**EXERCISE REQUIREMENTS**
Write out an exact copy of the line containing "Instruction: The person" and all lines that follow it in the data below, leaving out pictures.

---

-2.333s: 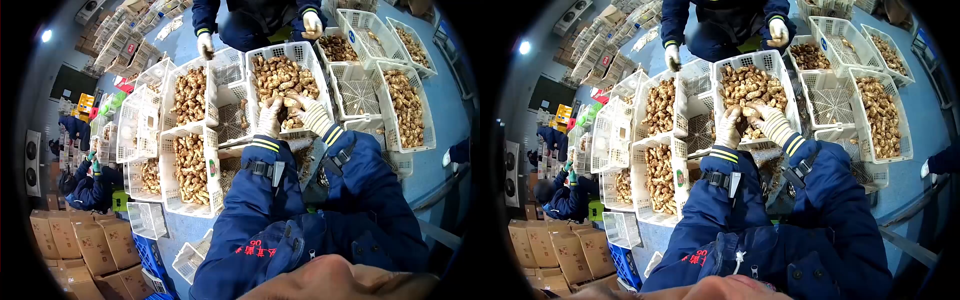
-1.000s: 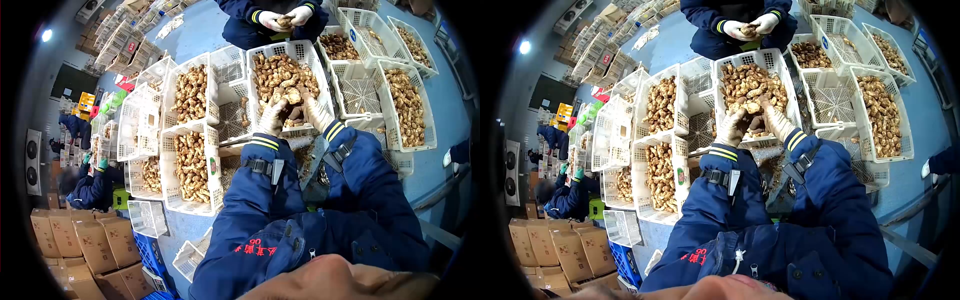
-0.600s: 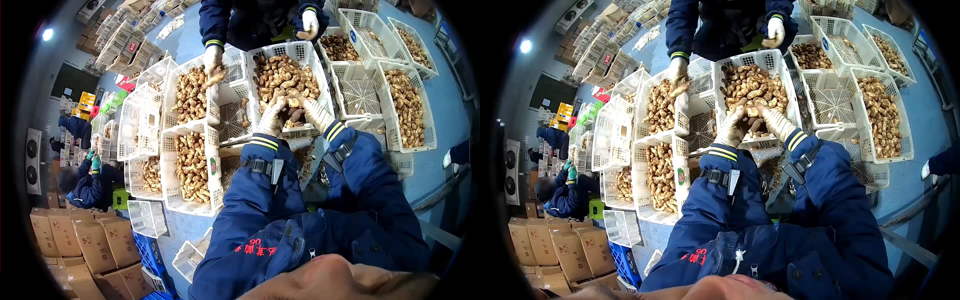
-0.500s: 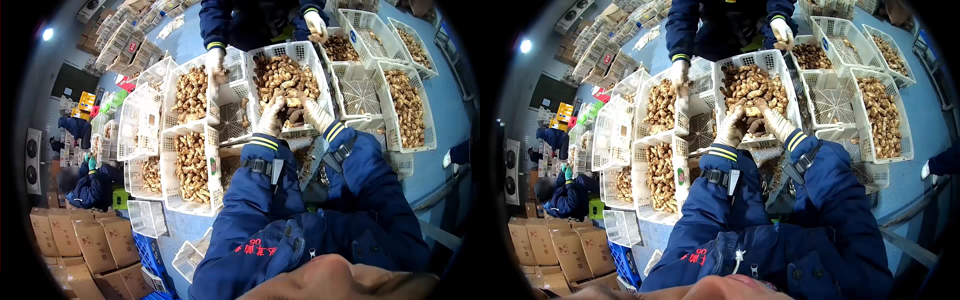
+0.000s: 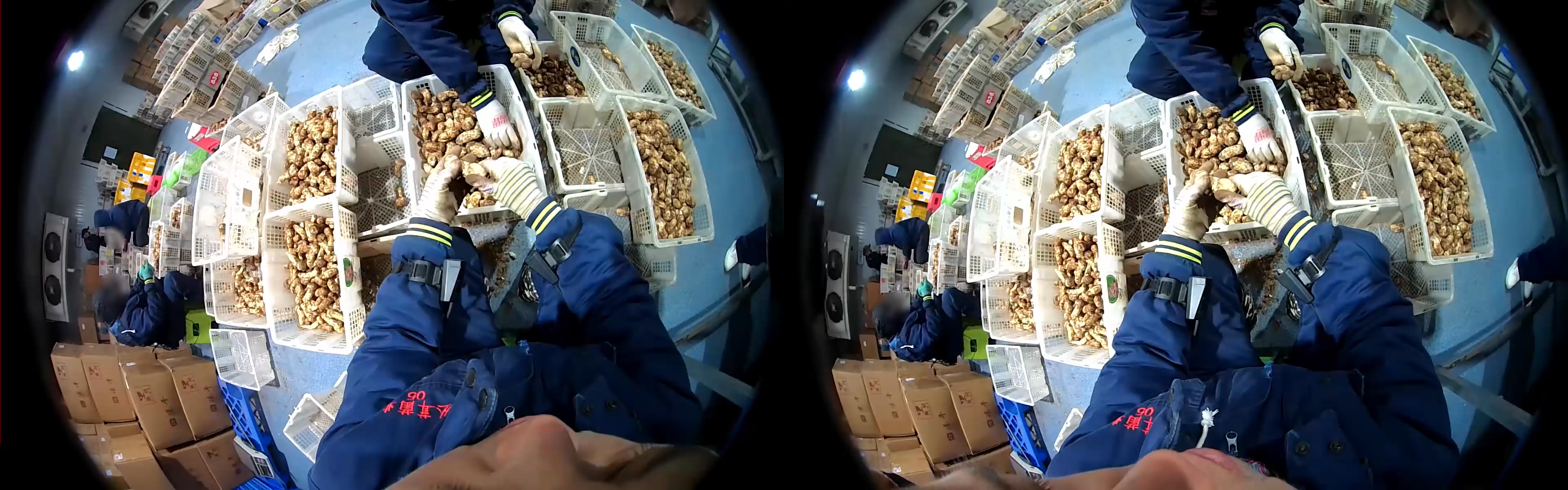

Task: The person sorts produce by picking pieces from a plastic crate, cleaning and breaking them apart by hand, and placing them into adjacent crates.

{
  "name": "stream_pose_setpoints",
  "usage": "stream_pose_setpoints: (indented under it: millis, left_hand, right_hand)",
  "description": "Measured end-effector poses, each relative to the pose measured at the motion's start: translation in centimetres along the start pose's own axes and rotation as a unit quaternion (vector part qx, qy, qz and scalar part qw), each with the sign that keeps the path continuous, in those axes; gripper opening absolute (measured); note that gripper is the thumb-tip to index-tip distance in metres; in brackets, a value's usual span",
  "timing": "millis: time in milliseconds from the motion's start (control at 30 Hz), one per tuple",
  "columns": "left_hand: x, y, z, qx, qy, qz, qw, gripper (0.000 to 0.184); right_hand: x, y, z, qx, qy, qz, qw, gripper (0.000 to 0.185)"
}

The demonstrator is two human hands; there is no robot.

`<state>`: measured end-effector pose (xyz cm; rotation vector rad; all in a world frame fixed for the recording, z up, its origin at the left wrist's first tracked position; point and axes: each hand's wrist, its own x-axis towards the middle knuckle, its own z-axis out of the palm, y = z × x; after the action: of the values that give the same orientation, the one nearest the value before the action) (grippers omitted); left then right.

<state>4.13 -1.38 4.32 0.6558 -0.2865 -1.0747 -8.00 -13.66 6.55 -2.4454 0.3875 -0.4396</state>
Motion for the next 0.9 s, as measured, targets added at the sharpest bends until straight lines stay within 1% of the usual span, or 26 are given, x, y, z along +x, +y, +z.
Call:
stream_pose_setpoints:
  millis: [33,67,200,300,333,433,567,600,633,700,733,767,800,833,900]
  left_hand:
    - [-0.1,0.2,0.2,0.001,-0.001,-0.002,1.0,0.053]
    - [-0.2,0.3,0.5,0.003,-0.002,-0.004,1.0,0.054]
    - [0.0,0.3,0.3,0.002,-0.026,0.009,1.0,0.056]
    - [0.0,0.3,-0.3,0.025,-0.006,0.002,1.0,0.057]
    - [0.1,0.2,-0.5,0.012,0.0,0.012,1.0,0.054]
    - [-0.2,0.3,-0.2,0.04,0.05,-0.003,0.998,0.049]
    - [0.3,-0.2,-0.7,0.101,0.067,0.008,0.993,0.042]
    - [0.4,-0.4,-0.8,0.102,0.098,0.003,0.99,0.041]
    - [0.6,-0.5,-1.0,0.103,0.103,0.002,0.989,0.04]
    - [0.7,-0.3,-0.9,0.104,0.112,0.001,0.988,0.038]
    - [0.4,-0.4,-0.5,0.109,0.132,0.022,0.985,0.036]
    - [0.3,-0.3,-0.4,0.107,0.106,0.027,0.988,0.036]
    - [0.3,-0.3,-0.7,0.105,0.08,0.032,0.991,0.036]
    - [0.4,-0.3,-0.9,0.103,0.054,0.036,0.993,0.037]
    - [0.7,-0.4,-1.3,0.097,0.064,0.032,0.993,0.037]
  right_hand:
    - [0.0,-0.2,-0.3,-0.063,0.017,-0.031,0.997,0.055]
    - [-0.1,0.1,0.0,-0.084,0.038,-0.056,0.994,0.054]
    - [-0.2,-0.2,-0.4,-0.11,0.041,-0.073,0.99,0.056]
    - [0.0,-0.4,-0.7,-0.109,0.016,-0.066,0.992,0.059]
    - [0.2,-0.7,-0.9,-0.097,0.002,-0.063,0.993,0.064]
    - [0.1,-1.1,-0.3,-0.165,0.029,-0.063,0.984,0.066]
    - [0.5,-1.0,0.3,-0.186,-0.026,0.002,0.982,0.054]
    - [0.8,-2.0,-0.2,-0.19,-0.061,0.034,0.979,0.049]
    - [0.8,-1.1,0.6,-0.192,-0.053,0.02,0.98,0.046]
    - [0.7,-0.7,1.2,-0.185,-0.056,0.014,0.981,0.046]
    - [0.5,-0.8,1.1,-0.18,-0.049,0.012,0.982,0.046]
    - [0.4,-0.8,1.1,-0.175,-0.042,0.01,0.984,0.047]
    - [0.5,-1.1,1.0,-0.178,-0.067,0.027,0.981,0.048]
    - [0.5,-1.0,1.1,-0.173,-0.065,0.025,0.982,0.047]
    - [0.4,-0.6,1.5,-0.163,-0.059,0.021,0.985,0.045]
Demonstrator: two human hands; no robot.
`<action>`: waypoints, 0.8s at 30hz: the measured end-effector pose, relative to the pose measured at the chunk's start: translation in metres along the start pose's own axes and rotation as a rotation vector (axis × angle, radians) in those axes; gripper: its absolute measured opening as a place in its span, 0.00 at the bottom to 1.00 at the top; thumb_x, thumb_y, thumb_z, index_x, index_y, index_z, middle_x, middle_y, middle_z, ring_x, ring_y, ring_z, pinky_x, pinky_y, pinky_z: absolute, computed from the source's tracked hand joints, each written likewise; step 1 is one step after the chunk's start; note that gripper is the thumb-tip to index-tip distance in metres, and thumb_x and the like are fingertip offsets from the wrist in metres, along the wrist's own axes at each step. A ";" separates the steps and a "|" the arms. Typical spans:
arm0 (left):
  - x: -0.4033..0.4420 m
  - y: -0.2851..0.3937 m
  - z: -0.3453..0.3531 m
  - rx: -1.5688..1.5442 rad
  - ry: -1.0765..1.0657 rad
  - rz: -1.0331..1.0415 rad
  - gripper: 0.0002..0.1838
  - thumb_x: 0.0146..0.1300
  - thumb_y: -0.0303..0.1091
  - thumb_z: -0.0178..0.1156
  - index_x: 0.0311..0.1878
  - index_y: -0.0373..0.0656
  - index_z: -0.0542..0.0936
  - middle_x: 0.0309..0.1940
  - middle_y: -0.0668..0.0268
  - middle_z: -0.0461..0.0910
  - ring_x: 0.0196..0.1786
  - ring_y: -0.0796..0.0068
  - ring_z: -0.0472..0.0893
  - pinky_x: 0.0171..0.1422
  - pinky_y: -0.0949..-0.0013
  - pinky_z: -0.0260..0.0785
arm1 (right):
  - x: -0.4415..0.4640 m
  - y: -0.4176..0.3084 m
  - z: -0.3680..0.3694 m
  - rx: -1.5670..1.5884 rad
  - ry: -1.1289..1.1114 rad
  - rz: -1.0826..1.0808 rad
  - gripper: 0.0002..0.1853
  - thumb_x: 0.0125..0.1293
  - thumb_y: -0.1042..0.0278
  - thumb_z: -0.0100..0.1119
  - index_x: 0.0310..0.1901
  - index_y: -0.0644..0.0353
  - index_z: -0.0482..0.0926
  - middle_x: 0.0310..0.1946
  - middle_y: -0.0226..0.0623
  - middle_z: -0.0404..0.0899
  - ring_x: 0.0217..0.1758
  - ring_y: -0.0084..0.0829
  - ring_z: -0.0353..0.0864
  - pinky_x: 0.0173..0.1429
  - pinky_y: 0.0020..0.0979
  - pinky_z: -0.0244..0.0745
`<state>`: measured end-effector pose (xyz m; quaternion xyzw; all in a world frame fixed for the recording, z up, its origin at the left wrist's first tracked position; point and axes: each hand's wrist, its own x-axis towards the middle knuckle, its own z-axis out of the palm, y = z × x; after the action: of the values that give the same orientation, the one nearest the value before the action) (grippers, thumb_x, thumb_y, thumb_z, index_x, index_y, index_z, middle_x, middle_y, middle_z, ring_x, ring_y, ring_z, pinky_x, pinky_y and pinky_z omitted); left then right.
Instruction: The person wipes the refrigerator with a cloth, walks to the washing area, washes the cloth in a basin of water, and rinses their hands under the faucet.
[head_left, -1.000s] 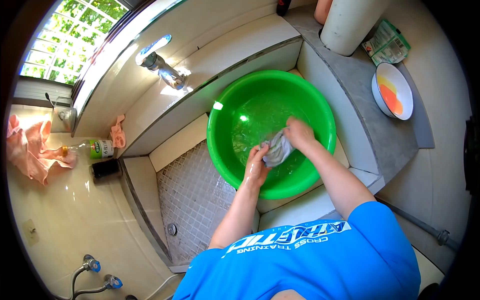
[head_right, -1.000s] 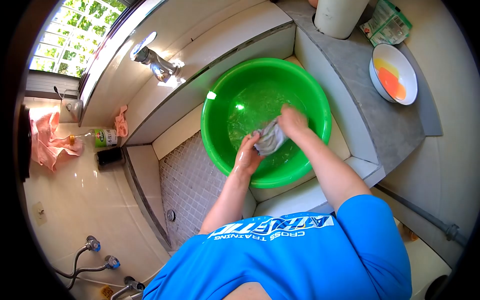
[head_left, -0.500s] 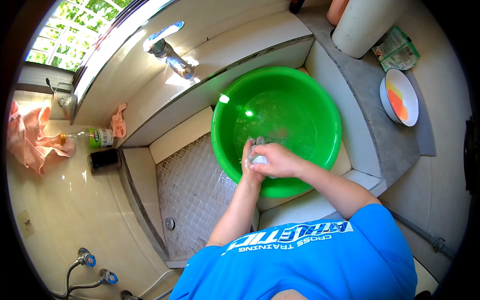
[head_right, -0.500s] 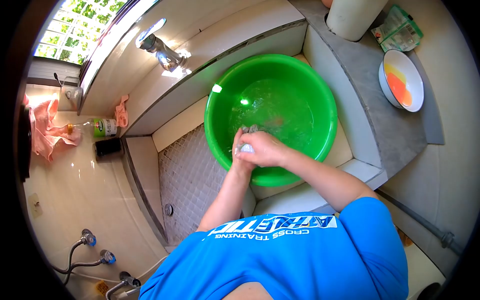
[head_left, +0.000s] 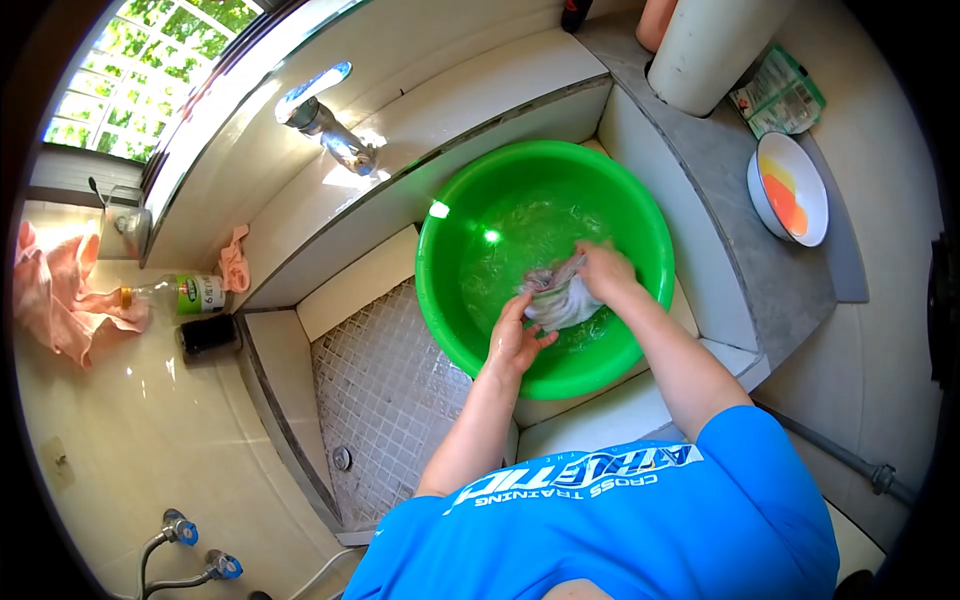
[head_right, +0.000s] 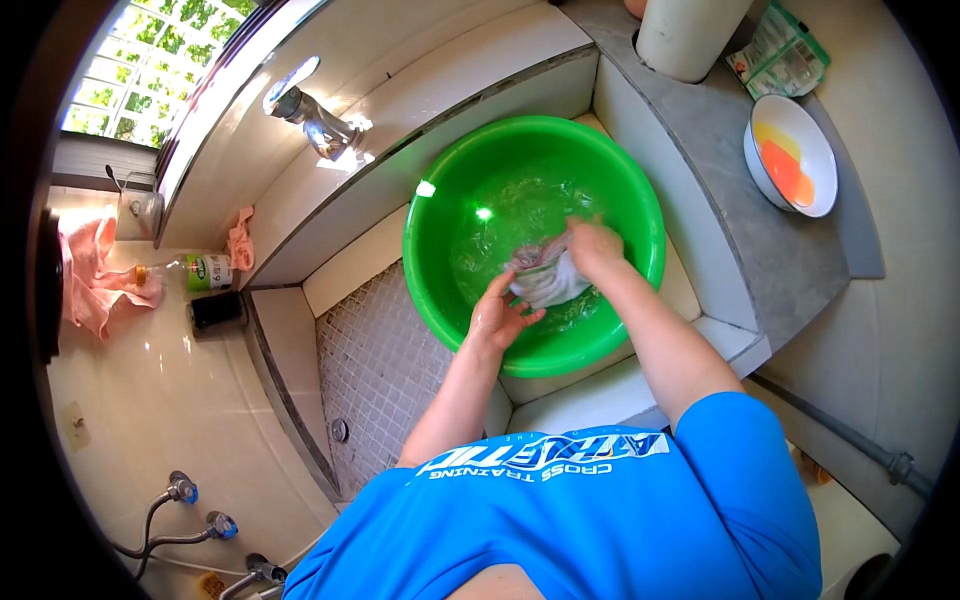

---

**OUTPUT FOR THIS TASK**
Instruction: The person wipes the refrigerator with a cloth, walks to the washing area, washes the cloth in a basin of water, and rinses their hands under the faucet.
[head_left, -1.000s] 
[head_right, -1.000s] 
[head_left, -0.500s] 
[head_right, -0.500s] 
[head_left, +0.000s] 
[head_right, +0.000s] 

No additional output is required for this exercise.